--- START ---

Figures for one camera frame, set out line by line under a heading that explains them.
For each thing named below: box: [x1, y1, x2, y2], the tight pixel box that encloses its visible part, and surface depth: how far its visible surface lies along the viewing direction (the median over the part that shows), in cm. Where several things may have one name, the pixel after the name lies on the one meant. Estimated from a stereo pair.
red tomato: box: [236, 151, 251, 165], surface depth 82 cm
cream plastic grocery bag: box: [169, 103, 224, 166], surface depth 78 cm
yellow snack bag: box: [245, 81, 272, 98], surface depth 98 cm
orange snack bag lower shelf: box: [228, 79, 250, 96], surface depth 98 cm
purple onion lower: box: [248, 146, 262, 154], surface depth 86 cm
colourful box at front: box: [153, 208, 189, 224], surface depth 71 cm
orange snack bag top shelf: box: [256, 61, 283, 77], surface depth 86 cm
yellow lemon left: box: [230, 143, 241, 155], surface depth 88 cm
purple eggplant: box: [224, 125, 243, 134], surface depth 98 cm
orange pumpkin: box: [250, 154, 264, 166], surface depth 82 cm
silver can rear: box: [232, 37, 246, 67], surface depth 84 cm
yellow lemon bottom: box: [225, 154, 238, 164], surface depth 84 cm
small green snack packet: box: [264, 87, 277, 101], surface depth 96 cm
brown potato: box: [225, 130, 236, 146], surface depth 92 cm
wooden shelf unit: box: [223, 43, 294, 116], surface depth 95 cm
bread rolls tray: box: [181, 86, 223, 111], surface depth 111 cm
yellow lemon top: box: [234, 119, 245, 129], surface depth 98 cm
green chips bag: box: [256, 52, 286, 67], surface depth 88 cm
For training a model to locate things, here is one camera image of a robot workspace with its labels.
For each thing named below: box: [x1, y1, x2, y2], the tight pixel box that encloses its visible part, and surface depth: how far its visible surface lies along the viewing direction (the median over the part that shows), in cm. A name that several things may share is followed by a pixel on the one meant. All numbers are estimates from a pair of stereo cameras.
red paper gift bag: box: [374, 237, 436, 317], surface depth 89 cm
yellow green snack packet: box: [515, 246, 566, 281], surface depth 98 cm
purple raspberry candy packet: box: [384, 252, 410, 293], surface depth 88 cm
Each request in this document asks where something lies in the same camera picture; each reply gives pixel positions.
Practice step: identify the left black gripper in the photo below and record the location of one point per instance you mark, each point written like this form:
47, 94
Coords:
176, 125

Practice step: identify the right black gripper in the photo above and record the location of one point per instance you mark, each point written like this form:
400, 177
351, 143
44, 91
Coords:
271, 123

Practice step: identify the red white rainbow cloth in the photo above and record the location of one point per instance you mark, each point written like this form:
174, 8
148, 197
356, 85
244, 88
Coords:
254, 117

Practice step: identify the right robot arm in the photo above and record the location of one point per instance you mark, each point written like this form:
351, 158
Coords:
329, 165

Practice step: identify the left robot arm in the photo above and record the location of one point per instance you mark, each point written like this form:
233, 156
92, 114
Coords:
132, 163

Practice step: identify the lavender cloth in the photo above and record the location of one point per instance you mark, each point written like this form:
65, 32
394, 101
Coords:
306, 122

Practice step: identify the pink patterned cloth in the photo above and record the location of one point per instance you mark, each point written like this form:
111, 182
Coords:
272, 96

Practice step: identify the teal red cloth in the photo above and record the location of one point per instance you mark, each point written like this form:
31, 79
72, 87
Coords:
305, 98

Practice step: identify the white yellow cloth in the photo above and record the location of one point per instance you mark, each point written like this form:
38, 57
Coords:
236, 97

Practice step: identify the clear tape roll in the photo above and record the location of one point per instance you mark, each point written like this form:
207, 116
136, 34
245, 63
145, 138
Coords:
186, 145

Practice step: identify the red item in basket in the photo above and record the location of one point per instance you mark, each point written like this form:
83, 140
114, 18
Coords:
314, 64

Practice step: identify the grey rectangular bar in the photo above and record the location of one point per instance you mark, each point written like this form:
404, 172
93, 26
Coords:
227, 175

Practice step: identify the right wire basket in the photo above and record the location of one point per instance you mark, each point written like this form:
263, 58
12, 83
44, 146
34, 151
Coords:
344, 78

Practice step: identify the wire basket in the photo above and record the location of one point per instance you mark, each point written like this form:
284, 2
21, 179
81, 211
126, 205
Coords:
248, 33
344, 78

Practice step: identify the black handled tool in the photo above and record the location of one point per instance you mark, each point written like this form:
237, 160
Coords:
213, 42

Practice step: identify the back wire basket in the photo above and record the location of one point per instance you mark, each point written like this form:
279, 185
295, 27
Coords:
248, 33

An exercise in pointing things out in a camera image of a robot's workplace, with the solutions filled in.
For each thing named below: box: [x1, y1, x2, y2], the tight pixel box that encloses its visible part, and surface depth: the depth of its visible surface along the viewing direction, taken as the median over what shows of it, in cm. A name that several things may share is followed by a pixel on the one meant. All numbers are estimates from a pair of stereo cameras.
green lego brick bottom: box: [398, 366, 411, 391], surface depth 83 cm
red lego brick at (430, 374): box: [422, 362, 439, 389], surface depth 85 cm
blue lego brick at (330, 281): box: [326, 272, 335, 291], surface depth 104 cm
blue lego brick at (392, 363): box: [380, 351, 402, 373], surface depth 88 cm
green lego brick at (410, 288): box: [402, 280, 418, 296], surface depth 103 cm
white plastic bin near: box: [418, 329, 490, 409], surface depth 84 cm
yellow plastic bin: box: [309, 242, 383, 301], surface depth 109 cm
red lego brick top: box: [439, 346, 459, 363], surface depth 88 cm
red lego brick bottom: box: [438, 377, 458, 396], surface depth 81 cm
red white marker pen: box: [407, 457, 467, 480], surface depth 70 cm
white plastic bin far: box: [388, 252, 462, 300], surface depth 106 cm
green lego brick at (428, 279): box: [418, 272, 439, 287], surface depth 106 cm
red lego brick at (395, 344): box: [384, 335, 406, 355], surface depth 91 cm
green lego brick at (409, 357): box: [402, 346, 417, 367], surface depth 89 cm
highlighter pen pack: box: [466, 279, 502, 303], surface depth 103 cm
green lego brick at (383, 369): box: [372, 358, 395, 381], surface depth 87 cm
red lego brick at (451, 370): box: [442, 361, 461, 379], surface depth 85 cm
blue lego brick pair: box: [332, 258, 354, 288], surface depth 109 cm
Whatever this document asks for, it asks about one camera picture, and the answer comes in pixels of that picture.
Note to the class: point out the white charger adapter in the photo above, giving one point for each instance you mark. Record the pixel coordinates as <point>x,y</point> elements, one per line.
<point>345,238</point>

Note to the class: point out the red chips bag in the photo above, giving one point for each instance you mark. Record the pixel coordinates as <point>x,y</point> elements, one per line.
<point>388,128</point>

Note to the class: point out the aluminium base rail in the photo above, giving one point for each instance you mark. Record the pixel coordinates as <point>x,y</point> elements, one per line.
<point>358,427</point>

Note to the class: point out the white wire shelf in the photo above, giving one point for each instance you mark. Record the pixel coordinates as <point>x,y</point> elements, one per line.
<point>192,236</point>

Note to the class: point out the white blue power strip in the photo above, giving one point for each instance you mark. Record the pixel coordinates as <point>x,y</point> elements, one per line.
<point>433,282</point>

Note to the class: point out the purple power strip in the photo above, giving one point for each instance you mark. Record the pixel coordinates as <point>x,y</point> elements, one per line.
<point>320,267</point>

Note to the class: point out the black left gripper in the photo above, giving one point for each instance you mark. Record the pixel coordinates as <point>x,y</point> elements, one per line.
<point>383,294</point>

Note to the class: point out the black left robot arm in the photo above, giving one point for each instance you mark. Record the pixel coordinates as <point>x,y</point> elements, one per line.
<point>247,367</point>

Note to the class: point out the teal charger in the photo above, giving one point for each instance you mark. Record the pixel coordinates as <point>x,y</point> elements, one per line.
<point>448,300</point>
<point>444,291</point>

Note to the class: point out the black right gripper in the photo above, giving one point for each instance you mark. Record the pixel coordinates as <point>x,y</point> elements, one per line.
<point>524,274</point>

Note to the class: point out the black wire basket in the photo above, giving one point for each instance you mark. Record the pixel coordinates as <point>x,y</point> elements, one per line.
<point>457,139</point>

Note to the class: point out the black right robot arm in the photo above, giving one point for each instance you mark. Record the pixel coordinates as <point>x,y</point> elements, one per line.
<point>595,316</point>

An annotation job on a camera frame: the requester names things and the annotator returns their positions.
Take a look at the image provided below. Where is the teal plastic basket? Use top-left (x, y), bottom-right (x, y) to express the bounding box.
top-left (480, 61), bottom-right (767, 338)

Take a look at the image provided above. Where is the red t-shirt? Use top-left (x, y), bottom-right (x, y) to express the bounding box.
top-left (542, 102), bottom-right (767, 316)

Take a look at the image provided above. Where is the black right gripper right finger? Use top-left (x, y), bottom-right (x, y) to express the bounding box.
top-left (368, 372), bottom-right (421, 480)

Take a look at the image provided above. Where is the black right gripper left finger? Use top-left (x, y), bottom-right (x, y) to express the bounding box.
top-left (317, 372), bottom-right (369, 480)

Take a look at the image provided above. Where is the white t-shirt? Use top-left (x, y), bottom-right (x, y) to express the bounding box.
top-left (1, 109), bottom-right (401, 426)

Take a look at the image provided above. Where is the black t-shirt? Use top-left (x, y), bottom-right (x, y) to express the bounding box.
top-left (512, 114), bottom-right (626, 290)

--- END ---

• What to work on
Given the entries above, count how many lines include the word "asks"; respond with the number only.

• Answer space
2